Copy each line of the following material exactly.
++++++++++++++++++++
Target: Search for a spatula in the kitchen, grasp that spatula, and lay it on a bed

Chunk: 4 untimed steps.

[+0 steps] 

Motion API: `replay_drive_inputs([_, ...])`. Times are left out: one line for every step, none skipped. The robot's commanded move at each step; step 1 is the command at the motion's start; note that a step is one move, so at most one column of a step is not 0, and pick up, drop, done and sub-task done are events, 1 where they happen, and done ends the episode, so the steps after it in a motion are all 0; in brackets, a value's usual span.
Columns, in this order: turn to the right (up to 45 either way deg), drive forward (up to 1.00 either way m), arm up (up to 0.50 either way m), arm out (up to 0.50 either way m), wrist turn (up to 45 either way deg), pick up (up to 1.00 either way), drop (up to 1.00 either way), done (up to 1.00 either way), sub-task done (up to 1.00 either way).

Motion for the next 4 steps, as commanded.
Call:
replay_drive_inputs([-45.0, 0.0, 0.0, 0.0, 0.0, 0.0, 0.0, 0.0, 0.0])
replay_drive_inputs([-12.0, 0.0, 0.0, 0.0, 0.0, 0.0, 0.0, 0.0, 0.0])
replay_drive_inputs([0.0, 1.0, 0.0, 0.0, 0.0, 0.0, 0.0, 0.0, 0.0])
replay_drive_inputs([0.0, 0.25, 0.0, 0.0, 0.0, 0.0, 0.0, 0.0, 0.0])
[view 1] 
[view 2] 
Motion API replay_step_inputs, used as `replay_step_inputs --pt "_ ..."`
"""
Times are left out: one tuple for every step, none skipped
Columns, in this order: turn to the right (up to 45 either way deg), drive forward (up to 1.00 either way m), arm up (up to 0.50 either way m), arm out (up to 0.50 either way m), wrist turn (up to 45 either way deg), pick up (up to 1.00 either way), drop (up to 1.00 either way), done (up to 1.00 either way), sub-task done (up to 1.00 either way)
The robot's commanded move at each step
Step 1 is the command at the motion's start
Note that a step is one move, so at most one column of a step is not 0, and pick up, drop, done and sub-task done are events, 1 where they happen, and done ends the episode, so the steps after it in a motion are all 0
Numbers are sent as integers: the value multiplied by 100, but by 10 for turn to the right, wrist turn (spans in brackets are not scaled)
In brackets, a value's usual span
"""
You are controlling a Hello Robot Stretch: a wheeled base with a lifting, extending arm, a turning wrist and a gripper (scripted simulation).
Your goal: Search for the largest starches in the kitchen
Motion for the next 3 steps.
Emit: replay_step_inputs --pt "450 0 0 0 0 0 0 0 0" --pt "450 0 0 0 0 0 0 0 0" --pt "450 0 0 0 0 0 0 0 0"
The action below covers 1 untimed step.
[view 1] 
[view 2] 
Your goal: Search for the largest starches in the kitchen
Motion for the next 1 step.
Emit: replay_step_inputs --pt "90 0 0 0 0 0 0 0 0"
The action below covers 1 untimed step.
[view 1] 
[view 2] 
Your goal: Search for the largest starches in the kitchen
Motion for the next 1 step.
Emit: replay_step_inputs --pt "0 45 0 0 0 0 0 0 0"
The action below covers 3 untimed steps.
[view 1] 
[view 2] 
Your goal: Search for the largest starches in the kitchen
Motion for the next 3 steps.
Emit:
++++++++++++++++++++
**TASK RESULT:**
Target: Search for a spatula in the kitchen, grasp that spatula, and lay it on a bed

Chunk: 4 untimed steps.

[+0 steps] 

Motion API: `replay_drive_inputs([_, ...])`. Times are left out: one line for every step, none skipped. The robot's commanded move at each step; step 1 is the command at the motion's start; note that a step is one move, so at most one column of a step is not 0, and pick up, drop, done and sub-task done are events, 1 where they happen, and done ends the episode, so the steps after it in a motion are all 0; in brackets, a value's usual span.
Columns, in this order: turn to the right (up to 45 either way deg), drive forward (up to 1.00 either way m), arm up (up to 0.50 either way m), arm out (up to 0.50 either way m), wrist turn (up to 45 either way deg), pick up (up to 1.00 either way), drop (up to 1.00 either way), done (up to 1.00 either way), sub-task done (up to 1.00 either way).

Motion for the next 4 steps, as commanded.
Call:
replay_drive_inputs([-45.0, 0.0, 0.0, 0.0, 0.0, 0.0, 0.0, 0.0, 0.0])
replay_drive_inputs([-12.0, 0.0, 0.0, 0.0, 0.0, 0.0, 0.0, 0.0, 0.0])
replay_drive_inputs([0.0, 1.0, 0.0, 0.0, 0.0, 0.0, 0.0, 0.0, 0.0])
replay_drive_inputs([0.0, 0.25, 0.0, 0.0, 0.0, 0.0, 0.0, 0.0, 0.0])
[view 1] 
[view 2] 
Motion API replay_step_inputs, used as `replay_step_inputs --pt "_ ..."`
"""
Times are left out: one tuple for every step, none skipped
Columns, in this order: turn to the right (up to 45 either way deg), drive forward (up to 1.00 either way m), arm up (up to 0.50 either way m), arm out (up to 0.50 either way m), wrist turn (up to 45 either way deg), pick up (up to 1.00 either way), drop (up to 1.00 either way), done (up to 1.00 either way), sub-task done (up to 1.00 either way)
The robot's commanded move at each step
Step 1 is the command at the motion's start
Note that a step is one move, so at most one column of a step is not 0, and pick up, drop, done and sub-task done are events, 1 where they happen, and done ends the episode, so the steps after it in a motion are all 0
Numbers are sent as integers: the value multiplied by 100, but by 10 for turn to the right, wrist turn (spans in brackets are not scaled)
In brackets, a value's usual span
"""
You are controlling a Hello Robot Stretch: a wheeled base with a lifting, extending arm, a turning wrist and a gripper (scripted simulation).
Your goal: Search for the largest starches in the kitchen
Motion for the next 3 steps.
Emit: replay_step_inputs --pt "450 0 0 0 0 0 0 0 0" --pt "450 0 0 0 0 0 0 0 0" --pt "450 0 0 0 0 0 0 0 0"
The action below covers 1 untimed step.
[view 1] 
[view 2] 
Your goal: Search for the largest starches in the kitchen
Motion for the next 1 step.
Emit: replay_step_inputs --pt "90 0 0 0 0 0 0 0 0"
The action below covers 1 untimed step.
[view 1] 
[view 2] 
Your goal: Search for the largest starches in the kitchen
Motion for the next 1 step.
Emit: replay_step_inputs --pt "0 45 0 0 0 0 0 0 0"
The action below covers 3 untimed steps.
[view 1] 
[view 2] 
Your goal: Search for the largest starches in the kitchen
Motion for the next 3 steps.
Emit:

Nothing more remains for this exercise.